God made it clear to Moses, who in turn made it clear to the Israelites, that there was to be free trade between the people of Israel and the people of Esau. There was to be no coercion. The people of Esau had goods that the Israelites wanted: meat and water. The people of Israel had what the people of Esau wanted: money. There were possibilities for voluntary exchange. The people of Israel were not in need of “protection” against the meat and water of Esau, meaning tariffs.
There is no mention of any export subsidy in the history of Israel in the Old Testament. There is none in the New Testament, either. The Roman Empire was a huge free trade zone. Its wealth rested on this fact. The Mediterranean had been cleared of pirates in 66 B.C. by Pompey. This increased trade. All roads led to Rome. This also increased trade.

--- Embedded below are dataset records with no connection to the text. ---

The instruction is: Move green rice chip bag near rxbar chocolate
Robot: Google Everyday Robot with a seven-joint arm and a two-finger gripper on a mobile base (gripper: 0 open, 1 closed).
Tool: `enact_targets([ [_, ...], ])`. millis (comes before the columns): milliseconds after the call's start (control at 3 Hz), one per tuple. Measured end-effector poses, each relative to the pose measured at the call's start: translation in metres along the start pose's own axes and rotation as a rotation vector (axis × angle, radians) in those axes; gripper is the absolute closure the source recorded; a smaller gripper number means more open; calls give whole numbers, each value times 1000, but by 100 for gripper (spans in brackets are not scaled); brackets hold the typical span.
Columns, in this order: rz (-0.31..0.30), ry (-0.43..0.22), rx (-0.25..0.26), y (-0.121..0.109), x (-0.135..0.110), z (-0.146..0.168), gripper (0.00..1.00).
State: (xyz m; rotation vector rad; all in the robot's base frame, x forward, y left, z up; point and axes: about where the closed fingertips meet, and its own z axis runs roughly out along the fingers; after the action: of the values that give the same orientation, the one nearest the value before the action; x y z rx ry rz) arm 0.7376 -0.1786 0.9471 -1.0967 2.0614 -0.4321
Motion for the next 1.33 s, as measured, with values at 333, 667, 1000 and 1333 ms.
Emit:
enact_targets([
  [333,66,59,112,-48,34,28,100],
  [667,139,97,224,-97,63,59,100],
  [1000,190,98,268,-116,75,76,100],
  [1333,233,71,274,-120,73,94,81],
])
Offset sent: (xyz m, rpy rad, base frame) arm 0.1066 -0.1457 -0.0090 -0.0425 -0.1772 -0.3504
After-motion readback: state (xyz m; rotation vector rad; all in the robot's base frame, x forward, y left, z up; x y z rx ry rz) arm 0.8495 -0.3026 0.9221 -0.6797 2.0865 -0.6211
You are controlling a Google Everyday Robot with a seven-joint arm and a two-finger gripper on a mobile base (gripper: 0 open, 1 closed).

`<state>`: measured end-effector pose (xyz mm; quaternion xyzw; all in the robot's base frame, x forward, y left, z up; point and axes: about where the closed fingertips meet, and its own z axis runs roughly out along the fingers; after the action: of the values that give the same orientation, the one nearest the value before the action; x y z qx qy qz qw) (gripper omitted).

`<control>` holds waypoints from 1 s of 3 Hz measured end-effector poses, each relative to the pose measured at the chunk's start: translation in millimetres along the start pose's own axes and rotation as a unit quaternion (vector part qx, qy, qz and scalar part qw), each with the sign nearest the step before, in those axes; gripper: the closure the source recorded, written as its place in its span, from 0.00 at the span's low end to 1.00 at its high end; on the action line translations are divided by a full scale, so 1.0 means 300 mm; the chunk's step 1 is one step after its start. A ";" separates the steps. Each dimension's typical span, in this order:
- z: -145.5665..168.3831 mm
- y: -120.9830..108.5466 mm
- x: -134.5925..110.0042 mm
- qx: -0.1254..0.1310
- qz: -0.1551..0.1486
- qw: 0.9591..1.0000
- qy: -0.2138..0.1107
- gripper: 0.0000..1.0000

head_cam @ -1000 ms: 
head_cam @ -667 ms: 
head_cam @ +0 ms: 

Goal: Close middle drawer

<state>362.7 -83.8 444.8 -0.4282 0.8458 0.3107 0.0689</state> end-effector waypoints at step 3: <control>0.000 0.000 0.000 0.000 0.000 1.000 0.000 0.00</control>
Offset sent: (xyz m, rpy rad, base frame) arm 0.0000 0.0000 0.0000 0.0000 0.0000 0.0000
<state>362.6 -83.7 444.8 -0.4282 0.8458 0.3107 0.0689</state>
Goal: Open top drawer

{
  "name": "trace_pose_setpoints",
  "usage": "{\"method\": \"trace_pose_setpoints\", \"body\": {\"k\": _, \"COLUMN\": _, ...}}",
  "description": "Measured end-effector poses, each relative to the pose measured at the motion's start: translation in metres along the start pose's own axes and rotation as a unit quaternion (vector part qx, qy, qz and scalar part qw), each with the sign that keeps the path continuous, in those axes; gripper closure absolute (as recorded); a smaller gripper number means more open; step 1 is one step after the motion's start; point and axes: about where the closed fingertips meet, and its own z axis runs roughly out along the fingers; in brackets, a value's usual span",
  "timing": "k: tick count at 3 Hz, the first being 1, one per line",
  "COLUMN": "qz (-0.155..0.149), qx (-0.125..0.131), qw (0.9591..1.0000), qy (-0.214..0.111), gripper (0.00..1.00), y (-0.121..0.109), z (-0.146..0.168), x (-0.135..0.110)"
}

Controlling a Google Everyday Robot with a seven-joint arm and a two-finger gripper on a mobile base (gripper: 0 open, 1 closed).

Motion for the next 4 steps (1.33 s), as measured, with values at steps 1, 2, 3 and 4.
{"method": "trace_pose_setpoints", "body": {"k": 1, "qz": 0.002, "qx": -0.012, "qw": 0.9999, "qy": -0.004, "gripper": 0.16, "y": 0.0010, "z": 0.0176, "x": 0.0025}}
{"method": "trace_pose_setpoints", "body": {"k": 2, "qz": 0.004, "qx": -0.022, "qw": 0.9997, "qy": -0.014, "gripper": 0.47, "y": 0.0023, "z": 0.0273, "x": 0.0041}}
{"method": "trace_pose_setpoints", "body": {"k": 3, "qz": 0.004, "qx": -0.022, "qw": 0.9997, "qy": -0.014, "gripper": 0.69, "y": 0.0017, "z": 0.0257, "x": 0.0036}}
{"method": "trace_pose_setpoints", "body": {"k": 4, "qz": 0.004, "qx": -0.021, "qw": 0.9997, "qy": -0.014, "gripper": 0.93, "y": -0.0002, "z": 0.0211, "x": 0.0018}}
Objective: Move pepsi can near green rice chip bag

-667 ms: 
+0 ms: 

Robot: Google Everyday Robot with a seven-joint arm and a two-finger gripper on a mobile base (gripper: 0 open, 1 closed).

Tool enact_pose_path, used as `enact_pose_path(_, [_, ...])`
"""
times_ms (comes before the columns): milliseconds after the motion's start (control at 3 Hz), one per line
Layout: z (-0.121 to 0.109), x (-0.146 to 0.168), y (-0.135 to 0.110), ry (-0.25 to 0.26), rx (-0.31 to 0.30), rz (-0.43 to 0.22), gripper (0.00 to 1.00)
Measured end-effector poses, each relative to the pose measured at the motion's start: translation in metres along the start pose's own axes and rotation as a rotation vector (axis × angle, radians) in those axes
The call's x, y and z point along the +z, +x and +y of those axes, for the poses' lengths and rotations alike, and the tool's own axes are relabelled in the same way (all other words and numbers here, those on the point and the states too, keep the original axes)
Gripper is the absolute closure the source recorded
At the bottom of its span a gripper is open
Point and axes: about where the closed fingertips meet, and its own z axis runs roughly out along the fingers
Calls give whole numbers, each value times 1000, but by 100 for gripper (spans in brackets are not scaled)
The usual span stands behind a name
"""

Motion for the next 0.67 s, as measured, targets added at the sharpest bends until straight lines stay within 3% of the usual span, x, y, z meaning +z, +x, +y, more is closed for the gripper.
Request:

Because they owned their property, they possessed the legal right to disown it. Every piece of property was accompanied by a bundle of rights. This is the meaning of ownership: the right to use property in particular ways. One of these ways is exchange. The owners of these rights sought ways to increase their possession of more desirable goods through exchange. Who decided which goods were more desirable? Their owners.
Today, there are owners who are affected by export subsidies. Buyers (customers) on both sides of a national border are owners of money. Sellers (producers) on both sides are owners of goods. They are beneficiaries of a moral and legal order that allows them to do what they want with whatever they own, including the surrender of ownership.
There are also producers of goods on both sides of the border who face competition from sellers on the other side. They own resources. They seek to maximize their income from these resources. They have an incentive to get a government subsidy.